Watch now and level up your survey analysis.

In this webinar you will learn

Choose the right data file types (and avoid the painful ones)
Clean and tidy data using a simple, repeatable process
Set up basic filters, weights, and significance testing
Make sense of the data and structure it into a compelling report

Transcript

I’m going to walk you through the basics of how to analyze a survey.

We’ve put this together for survey analysis beginners. If you’ve never gone through all the steps in analyzing a survey on your own, this webinar is for you. And, I promise some good time saving tips for the more experienced.

Case study

We will do a case study, exploring interesting in this concept.

Please take a moment to read it.

Overview

I will take you through eight stages of analyzing a survey.

Getting the right type of data file

The first stage is getting data in the right format. This is the first big mistake that people make when they analyze surveys.

Bad vs good…

They click the export button in their data collection software and get an Excel or CSV file. And they try and analyze this data.

But, Excel and CSV files weren’t invented for survey analysis. Yes, you can use them, but you will double the time it takes to do analysis and you will likely make lots of mistakes.

The good file formats have been specifically designed for surveys.

The most well known was invented many years ago by a division of IBM called SPSS. This file format, the SPSS.SAV file format, is the industry standard. It is used by just about all survey analysis software. Even better is to use integrations that suck the data directly into Displayr and Q from the survey platforms.

The difference between bad versus good file formats

There’s much more about this in our webinar on data cleaning and preparation.

But, in a nut shell, the bad file formats allow users to dump whatever data they want where they want, meaning it’s hard to find things.

The good file formats enforce a much better structure on the data.

Of course, there’s more to it than just the file format. People can give you bad data no matter what the format.

I’m going to bring in the data for the iLock study. It’s an SPSS data file

The data is on the bottom left. As it’s a good quality data file, it’s easy to see what data it has in it.

Cleaning and tidying by variable set

Now that we have data, our next step is to clean and tidy it.

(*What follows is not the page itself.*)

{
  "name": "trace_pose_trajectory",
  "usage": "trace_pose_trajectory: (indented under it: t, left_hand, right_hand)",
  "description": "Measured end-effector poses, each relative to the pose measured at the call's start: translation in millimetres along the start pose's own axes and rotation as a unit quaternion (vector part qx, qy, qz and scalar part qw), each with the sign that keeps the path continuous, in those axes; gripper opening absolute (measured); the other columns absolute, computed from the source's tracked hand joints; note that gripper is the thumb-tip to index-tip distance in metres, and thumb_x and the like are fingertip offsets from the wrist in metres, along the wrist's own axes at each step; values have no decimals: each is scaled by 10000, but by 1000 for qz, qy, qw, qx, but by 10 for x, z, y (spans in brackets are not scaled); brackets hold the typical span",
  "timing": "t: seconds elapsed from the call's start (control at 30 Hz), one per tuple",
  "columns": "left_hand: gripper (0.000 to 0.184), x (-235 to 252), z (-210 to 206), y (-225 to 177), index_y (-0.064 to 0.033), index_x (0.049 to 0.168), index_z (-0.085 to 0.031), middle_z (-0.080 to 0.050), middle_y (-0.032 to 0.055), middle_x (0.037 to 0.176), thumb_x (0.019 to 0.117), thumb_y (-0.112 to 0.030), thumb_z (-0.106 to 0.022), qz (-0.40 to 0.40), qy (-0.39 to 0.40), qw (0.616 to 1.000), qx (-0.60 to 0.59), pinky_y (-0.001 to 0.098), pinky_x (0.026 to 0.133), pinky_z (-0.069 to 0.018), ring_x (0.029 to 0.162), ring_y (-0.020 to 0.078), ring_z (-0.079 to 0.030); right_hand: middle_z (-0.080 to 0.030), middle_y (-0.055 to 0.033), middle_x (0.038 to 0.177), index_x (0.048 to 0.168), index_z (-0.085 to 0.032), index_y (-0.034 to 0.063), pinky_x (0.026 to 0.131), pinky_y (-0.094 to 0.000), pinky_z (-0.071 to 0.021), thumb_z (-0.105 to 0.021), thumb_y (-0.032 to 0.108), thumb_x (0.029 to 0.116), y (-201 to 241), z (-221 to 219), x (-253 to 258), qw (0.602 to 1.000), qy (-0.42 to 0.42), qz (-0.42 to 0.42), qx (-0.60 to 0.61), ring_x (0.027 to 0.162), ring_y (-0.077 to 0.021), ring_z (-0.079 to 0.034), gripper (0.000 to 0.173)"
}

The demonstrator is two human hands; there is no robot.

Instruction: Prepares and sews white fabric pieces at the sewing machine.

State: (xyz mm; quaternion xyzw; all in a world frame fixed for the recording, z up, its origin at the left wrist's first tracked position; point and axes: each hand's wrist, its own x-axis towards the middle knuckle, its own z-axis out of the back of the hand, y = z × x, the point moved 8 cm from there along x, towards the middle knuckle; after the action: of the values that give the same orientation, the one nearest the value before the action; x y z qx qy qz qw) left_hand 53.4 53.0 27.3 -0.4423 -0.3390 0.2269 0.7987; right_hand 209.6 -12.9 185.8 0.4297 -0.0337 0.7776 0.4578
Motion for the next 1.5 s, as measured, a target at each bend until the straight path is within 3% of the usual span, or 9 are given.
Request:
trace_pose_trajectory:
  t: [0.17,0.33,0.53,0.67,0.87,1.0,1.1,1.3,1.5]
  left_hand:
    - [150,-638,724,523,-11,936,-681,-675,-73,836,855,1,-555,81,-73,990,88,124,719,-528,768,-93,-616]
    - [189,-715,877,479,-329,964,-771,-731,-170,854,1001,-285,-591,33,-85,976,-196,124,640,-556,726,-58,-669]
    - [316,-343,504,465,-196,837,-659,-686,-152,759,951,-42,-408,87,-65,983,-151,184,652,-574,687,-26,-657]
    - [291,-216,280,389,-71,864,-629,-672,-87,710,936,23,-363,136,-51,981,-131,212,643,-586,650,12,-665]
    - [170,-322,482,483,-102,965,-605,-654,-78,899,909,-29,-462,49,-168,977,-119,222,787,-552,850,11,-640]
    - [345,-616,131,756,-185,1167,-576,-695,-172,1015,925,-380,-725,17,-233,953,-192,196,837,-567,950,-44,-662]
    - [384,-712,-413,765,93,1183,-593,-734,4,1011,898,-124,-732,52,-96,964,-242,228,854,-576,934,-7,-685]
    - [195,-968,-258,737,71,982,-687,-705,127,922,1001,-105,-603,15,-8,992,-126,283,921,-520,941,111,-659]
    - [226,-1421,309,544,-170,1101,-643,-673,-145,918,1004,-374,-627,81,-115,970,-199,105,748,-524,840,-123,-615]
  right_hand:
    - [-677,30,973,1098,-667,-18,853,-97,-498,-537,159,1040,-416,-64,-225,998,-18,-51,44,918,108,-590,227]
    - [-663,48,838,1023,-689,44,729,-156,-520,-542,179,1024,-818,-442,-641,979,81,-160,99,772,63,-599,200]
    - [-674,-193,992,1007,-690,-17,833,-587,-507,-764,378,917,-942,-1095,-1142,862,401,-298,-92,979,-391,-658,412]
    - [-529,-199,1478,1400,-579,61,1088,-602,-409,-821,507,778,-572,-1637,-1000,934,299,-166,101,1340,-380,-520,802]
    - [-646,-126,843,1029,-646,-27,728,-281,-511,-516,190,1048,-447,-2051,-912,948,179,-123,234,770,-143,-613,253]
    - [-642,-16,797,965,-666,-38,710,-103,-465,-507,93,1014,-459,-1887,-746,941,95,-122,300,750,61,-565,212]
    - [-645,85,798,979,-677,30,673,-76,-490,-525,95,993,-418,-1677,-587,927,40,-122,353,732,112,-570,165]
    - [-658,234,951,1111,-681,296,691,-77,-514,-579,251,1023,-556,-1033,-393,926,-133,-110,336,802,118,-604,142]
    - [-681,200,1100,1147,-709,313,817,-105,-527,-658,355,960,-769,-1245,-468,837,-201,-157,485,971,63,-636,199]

Question-by-question workflow for cleaning and tidying

There’s a basic process for cleaning and tidying:

We create a summary table of each question, we check each summary table looking for dirty data. If we find it’s dirty, we clean and tidy the variables and delete any low-quality observations. Let’s kick this off by creating summary tables of all the data.

Response ID

In a survey, each person is typically given a unique number or code. This is what’s shown here. The check for this is that there are no duplicates.

In Displayr, much of the data checking and cleaning is done by creating new variables. Let’s see if we can figure this how to find duplicates.

I select Response ID, as that’s the variable we’re examining. Happily, it’s recommending that we should find duplicates, which is what I wil do.

Now, we’ll create a sumamry table of this new variable.

If we had any duplicates, it should show us a row called **Yes**. Happily we do not.

Having checked this, I don’t really need to see the ID table or duplicate table again, so I will delete them. Just like when cooking, cleaning up as we go is the right way to go.

Status
The next table shows us status. We’ve got 275 people that are incomplete.

Typically we want to delete them from the survey. This should leave us with 300 people.

Displayr and Q make us jump through a hoop before deleting data. We need to tell it to remember the response id of each of these people so that later, if we update the data, it can remember to re-delete the same people.

Let's look at the raw data

As you can see, all the analyses are updated to remove the deleted respondents.
I don’t need to look at this again, so I will delete it.

Duration (in seconds)

This is how long the questionnaire took to complete, on average, in seconds.

Previously Displayr has shown us percentages.Now it’s showing an average. Why?
Because the data here has been stored as being numeric. If it was instead stored as Nominal data. Displayr shows as %. Let’s look at the raw data, and sort from smallest to highest.

So, 227 seconds is 3 minutes and 47 seconds. That’s pretty fast. But, it’s plausible. If the numbers were implausible we would need to delete the data with the implausible values.

Having looked at this data, I don’t need to see it again, so I’ll delete the table.

User language
We’ve got data on user language. It’s showing us the raw data rather than a summary table.

This is because whoever created the data file, set it up to show this data as if it was text rather than categories.

We can change this to instead show a table of percentages

So, 100% of people doing the survey speak English. Not so interesting.

Panel

No idea what this is

Gender

We’ve got a 3rd gender. As there’s no data, I’m just going to delete it. Note that Displayr’s showing percentages and the counts, which are the number of people to choose each option.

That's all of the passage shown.